School of Mechanical Electronic and Information Engineering, China University of Mining and Technology, Beijing, Beijing 100083, China.
Sensors (Basel). 2019 Jan 30;19(3):594. doi: 10.3390/s19030594.
Vehicle detection with category inference on video sequence data is an important but challenging task for urban traffic surveillance. The difficulty of this task lies in the fact that it requires accurate localization of relatively small vehicles in complex scenes and expects real-time detection. In this paper, we present a vehicle detection framework that improves the performance of the conventional Single Shot MultiBox Detector (SSD), which effectively detects different types of vehicles in real-time. Our approach, which proposes the use of different feature extractors for localization and classification tasks in a single network, and to enhance these two feature extractors through deconvolution (D) and pooling (P) between layers in the feature pyramid, is denoted as DP-SSD. In addition, we extend the scope of the default box by adjusting its scale so that smaller default boxes can be exploited to guide DP-SSD training. Experimental results on the UA-DETRAC and KITTI datasets demonstrate that DP-SSD can achieve efficient vehicle detection for real-world traffic surveillance data in real-time. For the UA-DETRAC test set trained with UA-DETRAC trainval set, DP-SSD with the input size of 300 × 300 achieves 75.43% mAP (mean average precision) at the speed of 50.47 FPS (frames per second), and the framework with a 512 × 512 sized input reaches 77.94% mAP at 25.12 FPS using an NVIDIA GeForce GTX 1080Ti GPU. The DP-SSD shows comparable accuracy, which is better than those of the compared state-of-the-art models, except for YOLOv3.

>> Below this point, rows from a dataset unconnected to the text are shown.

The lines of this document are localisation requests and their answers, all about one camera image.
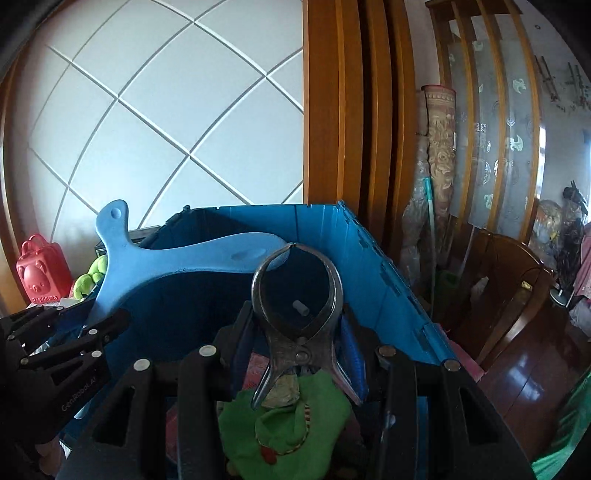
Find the wooden frosted glass screen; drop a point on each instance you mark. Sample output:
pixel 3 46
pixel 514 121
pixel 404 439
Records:
pixel 489 115

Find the red bear toy suitcase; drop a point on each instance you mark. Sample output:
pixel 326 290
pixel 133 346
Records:
pixel 41 277

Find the black gift box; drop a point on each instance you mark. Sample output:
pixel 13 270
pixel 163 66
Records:
pixel 138 234

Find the curved wooden window frame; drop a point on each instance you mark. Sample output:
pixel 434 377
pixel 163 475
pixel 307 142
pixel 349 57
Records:
pixel 9 207

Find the wooden door frame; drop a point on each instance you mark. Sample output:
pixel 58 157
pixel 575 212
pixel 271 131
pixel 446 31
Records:
pixel 351 115

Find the white round stand base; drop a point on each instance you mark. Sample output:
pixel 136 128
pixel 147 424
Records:
pixel 563 297

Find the light blue curved plastic toy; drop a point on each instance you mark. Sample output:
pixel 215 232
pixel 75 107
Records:
pixel 184 258

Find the dark metal pincers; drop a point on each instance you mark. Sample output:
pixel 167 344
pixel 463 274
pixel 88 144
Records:
pixel 300 353

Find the rolled patterned carpet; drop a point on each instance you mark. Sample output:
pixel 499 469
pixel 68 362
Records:
pixel 441 147

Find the green frog plush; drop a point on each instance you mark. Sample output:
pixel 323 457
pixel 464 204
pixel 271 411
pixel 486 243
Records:
pixel 87 281

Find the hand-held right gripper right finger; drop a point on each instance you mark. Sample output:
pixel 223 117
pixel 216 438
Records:
pixel 355 360

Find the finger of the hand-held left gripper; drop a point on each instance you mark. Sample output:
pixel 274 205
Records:
pixel 27 327
pixel 92 341

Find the wooden chair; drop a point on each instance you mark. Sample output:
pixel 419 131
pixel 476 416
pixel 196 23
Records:
pixel 508 286

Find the small white roll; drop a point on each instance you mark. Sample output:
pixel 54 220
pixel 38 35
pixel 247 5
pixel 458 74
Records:
pixel 300 308

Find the translucent stuffed bag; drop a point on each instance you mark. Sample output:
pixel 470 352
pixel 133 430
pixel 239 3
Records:
pixel 547 221

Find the green cloth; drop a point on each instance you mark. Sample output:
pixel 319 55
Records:
pixel 568 438

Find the blue plastic storage crate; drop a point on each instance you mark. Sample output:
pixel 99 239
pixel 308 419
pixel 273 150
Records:
pixel 378 286

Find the green dinosaur plush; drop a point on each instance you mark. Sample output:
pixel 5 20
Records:
pixel 286 424

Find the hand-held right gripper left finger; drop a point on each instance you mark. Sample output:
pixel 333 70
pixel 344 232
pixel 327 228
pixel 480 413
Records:
pixel 226 364

基于视频序列数据的类别推断的车辆检测对于城市交通监控来说是一项重要但具有挑战性的任务。这项任务的难点在于需要在复杂场景中准确定位相对较小的车辆,并期望实现实时检测。在本文中,我们提出了一种车辆检测框架,该框架改进了传统的单发多框检测器(SSD)的性能,能够实时有效地检测不同类型的车辆。我们的方法提出在单个网络中使用不同的特征提取器进行定位和分类任务,并通过在特征金字塔的层之间进行反卷积(D)和池化(P)来增强这两个特征提取器,我们将其命名为 DP-SSD。此外,我们通过调整默认框的比例来扩展其范围,以便可以利用更小的默认框来指导 DP-SSD 的训练。在 UA-DETRAC 和 KITTI 数据集上的实验结果表明,DP-SSD 可以在实时环境下对真实交通监控数据进行高效的车辆检测。对于使用 UA-DETRAC trainval 集训练的 UA-DETRAC 测试集,DP-SSD 在输入大小为 300×300 时的速度为 50.47 FPS(每秒帧数),mAP(平均精度)达到 75.43%,而在输入大小为 512×512 时的速度为 25.12 FPS,mAP 达到 77.94%,使用 NVIDIA GeForce GTX 1080Ti GPU。DP-SSD 的表现与比较的最先进模型相当,除了 YOLOv3 之外,其准确率都更好。